#### Brief:
Pictures are not part of the answer. Write out exactly the lines from the one containing "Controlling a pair" through the end of the material below.

Dataset extract: Begin

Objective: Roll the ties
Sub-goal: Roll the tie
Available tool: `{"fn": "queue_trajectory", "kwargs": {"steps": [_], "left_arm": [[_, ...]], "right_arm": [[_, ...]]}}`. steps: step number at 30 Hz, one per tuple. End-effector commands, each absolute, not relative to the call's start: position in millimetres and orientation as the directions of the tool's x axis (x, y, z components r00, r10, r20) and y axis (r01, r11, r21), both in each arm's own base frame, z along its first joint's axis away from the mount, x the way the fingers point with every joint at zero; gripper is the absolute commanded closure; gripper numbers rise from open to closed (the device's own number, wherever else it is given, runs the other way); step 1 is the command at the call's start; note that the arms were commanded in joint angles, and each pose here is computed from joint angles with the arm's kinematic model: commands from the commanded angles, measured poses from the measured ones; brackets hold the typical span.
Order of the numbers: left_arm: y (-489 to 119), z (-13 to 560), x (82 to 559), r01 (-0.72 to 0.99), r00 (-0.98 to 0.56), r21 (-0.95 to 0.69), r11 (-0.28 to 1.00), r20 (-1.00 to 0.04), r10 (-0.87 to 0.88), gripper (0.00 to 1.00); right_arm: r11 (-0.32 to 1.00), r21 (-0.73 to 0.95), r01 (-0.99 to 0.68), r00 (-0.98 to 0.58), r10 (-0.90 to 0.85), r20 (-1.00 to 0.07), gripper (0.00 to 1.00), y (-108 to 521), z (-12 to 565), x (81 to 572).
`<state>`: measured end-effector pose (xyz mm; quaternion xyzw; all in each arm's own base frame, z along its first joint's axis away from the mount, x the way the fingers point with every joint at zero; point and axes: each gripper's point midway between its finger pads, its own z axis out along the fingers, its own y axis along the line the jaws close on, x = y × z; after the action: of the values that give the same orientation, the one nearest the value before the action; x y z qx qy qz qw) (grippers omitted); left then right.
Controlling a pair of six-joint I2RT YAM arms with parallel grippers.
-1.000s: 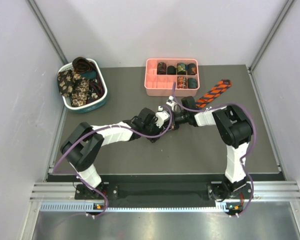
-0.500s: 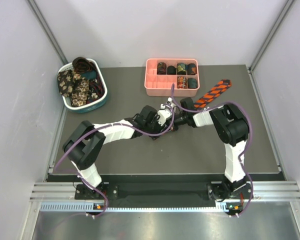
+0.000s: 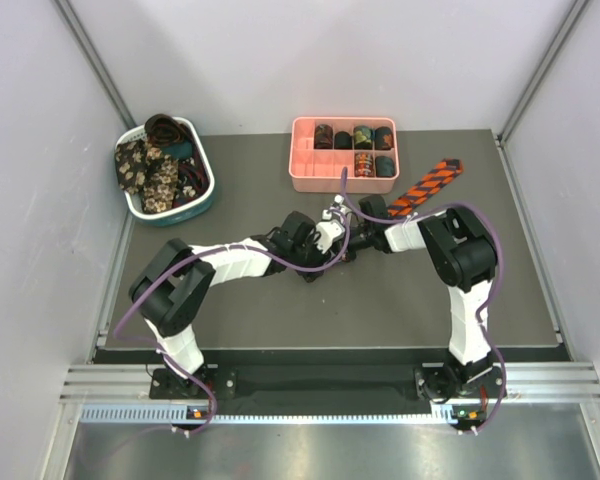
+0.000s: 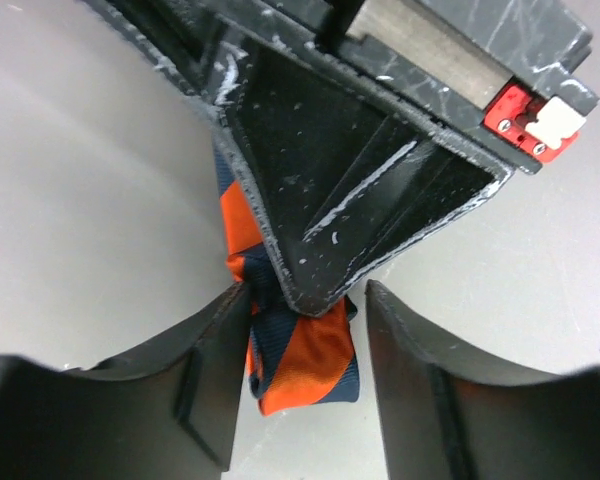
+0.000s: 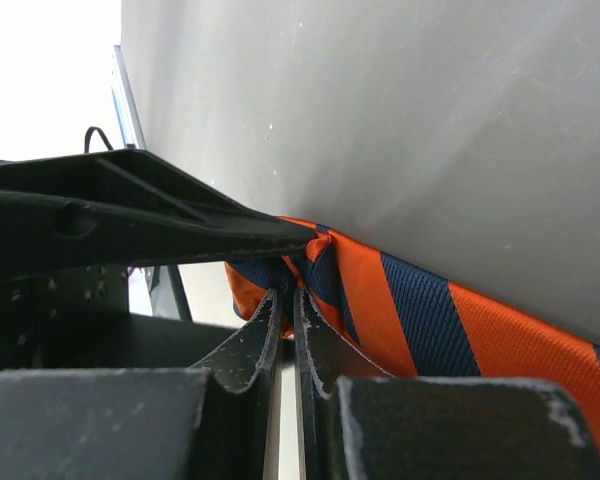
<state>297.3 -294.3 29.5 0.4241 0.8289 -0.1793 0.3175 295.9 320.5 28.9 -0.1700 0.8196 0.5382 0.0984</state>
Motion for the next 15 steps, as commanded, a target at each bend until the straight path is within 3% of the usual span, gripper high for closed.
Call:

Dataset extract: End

#### Task result:
Controlling a pair of six-joint I2RT YAM arms with parallel grippers.
-1.000s: 
-0.500s: 
+0.000s: 
+0.000s: 
+0.000s: 
<state>297.3 -294.3 29.5 0.4241 0.8289 -0.1793 0.3175 295.9 320.5 28.9 -0.1700 0.8196 0.5382 0.0984</state>
Motion for the next 15 steps, as commanded, a target at each bend until the straight path is within 3% of the usual span, gripper high for closed.
Call:

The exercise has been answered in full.